**Stored data**

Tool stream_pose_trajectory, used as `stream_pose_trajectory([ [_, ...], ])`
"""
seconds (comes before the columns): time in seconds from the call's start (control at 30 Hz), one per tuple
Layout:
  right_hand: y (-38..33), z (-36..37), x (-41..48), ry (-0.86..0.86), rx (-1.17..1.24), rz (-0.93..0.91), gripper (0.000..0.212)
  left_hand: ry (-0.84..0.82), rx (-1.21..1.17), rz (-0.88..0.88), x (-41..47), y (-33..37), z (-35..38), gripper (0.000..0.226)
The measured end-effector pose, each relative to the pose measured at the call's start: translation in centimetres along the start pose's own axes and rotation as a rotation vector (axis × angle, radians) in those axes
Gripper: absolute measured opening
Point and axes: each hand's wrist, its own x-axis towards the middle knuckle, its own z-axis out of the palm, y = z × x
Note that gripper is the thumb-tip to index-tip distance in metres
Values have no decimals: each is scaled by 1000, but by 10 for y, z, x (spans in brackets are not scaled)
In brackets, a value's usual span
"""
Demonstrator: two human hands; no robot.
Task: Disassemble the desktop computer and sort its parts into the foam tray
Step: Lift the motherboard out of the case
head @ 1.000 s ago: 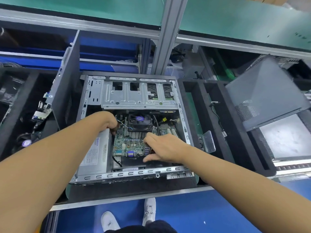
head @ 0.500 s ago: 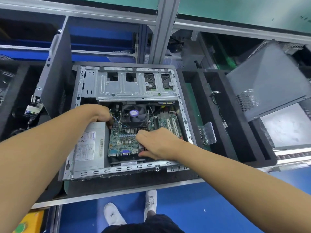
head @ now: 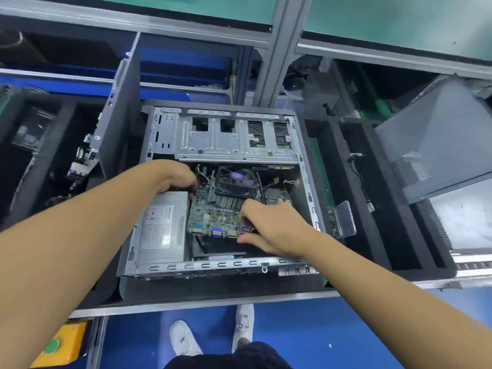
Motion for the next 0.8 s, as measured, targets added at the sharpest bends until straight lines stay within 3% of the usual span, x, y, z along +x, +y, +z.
stream_pose_trajectory([
  [0.13, -3, 1, -3, -5, 19, 21, 40, 9, 62, 17, -5, 5, 0, 10],
  [0.43, -3, -4, -13, 8, 57, 48, 38, -56, -26, 0, -13, 1, -2, 21],
  [0.57, -14, -3, -10, 13, 43, 75, 36, 27, -55, 40, -14, 5, 1, 13],
  [0.7, -14, -1, -13, 11, 74, 104, 35, 25, -47, 23, -14, 5, 8, 42],
  [0.8, -9, -5, -21, 23, 131, 98, 31, 6, -51, 65, -18, 5, 8, 15],
])
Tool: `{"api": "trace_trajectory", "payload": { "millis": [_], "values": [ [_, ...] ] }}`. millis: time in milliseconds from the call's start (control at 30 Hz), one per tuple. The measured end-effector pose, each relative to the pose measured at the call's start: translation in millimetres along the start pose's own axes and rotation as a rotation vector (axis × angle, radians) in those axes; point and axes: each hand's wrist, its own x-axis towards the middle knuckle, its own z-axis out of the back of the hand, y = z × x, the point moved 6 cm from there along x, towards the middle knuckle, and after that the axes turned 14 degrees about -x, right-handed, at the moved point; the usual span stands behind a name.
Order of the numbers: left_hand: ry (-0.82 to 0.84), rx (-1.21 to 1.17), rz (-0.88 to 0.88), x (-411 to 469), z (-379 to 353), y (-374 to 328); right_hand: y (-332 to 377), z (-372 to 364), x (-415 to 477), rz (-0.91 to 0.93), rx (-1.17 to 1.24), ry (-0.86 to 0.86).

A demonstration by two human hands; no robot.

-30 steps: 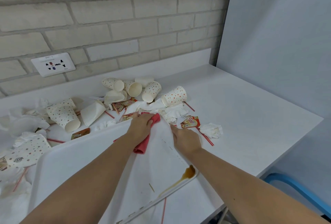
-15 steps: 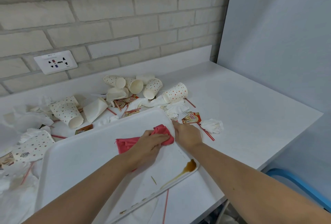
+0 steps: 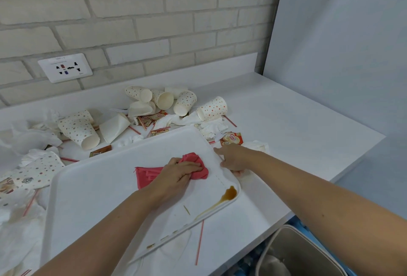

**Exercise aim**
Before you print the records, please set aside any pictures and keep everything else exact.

**Finished exercise**
Tool stream_pose_trajectory, used as `stream_pose_trajectory([ [_, ...], ])`
"""
seconds (comes before the columns): time in seconds from the call's start (control at 30 Hz), one per tuple
Layout:
  right_hand: y (-38..33), z (-36..37), x (-41..48), ry (-0.86..0.86), rx (-1.17..1.24), rz (-0.93..0.91), gripper (0.000..0.212)
  left_hand: ry (-0.84..0.82), rx (-1.21..1.17), rz (-0.88..0.88), x (-41..47), y (-33..37), z (-35..38), gripper (0.000..0.226)
The measured end-effector pose, each relative to the pose measured at the call's start: translation in centimetres along the start pose's own axes and rotation as a rotation vector (axis × angle, radians) in those axes
Gripper: absolute measured opening
Point and axes: each hand's wrist, its own x-axis towards the middle knuckle, its own z-axis out of the palm, y = z × x
Note that gripper is the thumb-tip to index-tip distance in metres
Values have no decimals: each is scaled by 1000, but by 10 for y, z, x (spans in brackets are not scaled)
In brackets, a value's usual span
"""
Demonstrator: two human hands; no robot.
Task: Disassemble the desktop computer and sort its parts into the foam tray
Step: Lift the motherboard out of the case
head @ 1.000 s ago: 
head @ 0.500 s ago: 
head @ now: 
Motion for the next 0.8 s, as measured, targets added at the sharpest bends until straight lines stay within 3% of the usual span, x, y, z along +x, +y, +z.
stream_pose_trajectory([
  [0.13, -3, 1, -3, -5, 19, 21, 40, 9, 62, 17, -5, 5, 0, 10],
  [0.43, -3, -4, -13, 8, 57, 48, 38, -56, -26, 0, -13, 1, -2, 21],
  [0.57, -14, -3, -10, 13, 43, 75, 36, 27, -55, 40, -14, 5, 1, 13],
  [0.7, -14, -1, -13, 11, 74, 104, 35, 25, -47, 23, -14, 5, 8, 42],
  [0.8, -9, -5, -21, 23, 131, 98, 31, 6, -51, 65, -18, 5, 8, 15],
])
Tool: `{"api": "trace_trajectory", "payload": { "millis": [_], "values": [ [_, ...] ] }}`. millis: time in milliseconds from the call's start (control at 30 Hz), one per tuple. The measured end-effector pose, each relative to the pose measured at the call's start: translation in millimetres along the start pose's own axes and rotation as a rotation vector (axis × angle, radians) in those axes; point and axes: each hand's wrist, its own x-axis towards the middle knuckle, its own z-axis out of the back of the hand, y = z × x, the point moved 6 cm from there along x, towards the middle knuckle, and after that the axes turned 14 degrees about -x, right-handed, at the moved point; the usual span stands behind a name.
Order of the numbers: left_hand: ry (-0.82 to 0.84), rx (-1.21 to 1.17), rz (-0.88 to 0.88), x (-411 to 469), z (-379 to 353), y (-374 to 328); right_hand: y (-332 to 377), z (-372 to 364), x (-415 to 477), rz (-0.91 to 0.93), rx (-1.17 to 1.24), ry (-0.86 to 0.86).

A demonstration by two human hands; no robot.

-30 steps: 
-15 steps: 
+0 steps: 

The output is done.